The present study deals with the effect of Dye industry effluent on growth and some biochemical characteristics of certain tree species grown for a period of 60 days. Physico- chemical characteristics of dye industry effluent such as pH, electrical conductivity, total solids, total dissolved solids, total suspended solids, hardness, alkalinity, sodium, potassium, calcium, chloride, dissolved oxygen, dissolved carbon dioxide, BOD and COD were estimated. Three tree species such as Delonix regia, Albizzia amara and Acacia auriculiformis were grown in different concentrations of dye industry effluent (10, 20, 30, 40 and 50%) along with organic amendments. Among the treatments the germination percentage of Delonix regia was higher in T0 (Control) and lower in Acacia auriculiformis (T5 – 50%). Growth characteristics such as shoot length, root length, fresh weight and dry weight were higher in Delonix regia and lower in Acacia auriculiformis. Biochemical characteristics such as chlorophyll a, b, total chlorophyll and carotenoid content were higher Delonix Regis followed by Acacia auricliformis.

Keywords

Effect, Dye industry effluent, Growth, Biochemical characteristics, Tree species

Introduction

Industrialization and urbanization coupled with alarming rate of population growth have resulted in the large scale pollution of the environment. The indiscriminate disposal of industrial, municipal and agricultural wastes in to aquatic systems is responsible for the environmental pollution. Industrial effluents are normally considered as toxicants due to the presence of organic compounds, acids, alkaloids and suspended solids, heavy metals, phenols, ammonia, toxic chemicals and radio nuclides. These toxicants are entering in to the food chain beyond their permissible limits, directly or indirectly affect the entire life on the planet earth (Jamode, 2003). Disposal of industrial and urban waste in to soil and water bodies has led to disastrous consequences in the ecosystem (Smith, 1974). Among the major industries, Dye industries release large quantities of inorganic pollutants like chloride, sulphate, nitrate, organic compounds and heavy metals. Various conventional methods like precipitation, ion exchange, adsorption, reverse osmosis, evaporation and crystallization (Dean et al., 1972) were used for the removal of toxic pollutants from waste waters. These techniques may be technologically inapplicable or very expensive from the economic point of view. Varied biological techniques are identified as effective technology for the utilization or re moval of toxicants from waste waters (Holan and Volesky, 1995). Among the biological techniques, phytoremediation is a novel technique used for the removal of pollutants from the environment. Certain non- edible, multi purpose tree species have the capacity to grow in polluted waters. Hence an attempt has been made to study the effect of dye industry effluent on growth and some biochemical characteristics of certain tree species.

Materials and Method

For the present study Dye industry effluent was collected from Chinnalapati, Dindigul District, Tamil Nadu, India, in plastic containers (20 L). After collection, the effluent was immediately transported to the laboratory for analysis.
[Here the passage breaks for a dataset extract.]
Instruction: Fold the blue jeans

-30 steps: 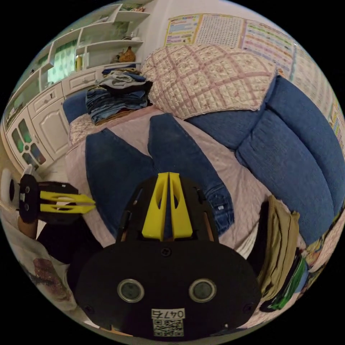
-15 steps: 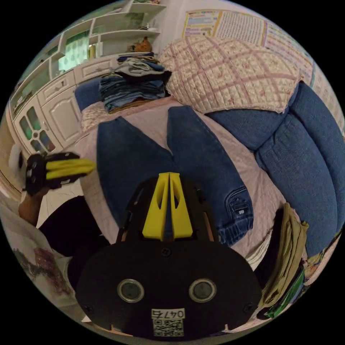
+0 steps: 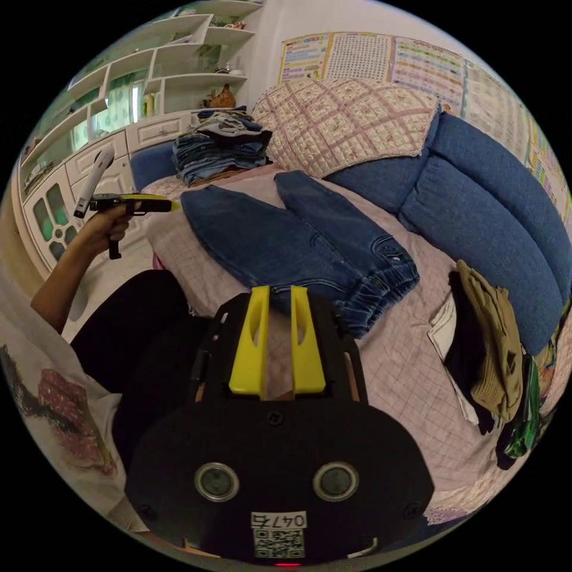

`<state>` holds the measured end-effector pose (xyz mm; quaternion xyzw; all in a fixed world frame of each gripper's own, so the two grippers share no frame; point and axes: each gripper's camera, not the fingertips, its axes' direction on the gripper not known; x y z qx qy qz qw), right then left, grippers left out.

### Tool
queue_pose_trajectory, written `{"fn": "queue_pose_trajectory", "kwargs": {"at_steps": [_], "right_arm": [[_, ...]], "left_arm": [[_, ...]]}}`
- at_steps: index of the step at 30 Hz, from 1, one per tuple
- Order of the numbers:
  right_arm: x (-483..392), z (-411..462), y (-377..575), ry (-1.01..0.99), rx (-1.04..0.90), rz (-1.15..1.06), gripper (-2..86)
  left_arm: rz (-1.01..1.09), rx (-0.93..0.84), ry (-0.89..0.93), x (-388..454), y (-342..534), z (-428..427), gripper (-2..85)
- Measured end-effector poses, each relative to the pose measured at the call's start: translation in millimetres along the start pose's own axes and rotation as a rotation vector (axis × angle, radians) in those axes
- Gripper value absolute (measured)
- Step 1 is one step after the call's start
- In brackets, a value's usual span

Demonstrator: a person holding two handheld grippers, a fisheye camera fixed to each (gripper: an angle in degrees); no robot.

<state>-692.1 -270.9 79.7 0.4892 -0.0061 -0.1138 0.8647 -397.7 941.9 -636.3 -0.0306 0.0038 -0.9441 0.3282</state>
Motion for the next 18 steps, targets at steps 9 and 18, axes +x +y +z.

Preservation of dye industry effluent

Polythene bottles for sample preservation were thoroughly cleaned by rinsing with 8M HNO3 followed by repeated washing with distilled water. The bottles were rinsed thrice with dye industry effluent before the preservation. During the period of analysis the dye industry effluent was preserved as per the preservation technique(APHA,1990) (Table 1). The physicochemical characteristics such as pH, electrical conductivity, total solids, total dissolved solids, total suspended solids, hardness, alkalinity, sodium, potassium, calcium, chloride, dissolved oxygen, dissolved carbon dioxide, BOD and COD were estimated using standard methods(APHA, 1990). Tree species such Delonix regia, Albizzia amara and Acacia auriculiformis were selected for pot culture studies. Healthy, uniform and dried seeds were collected from Palni Hills Conservation Council, Odukkam Seed Centre, Nallampatti, Dindigul, Tamil Nadu, India.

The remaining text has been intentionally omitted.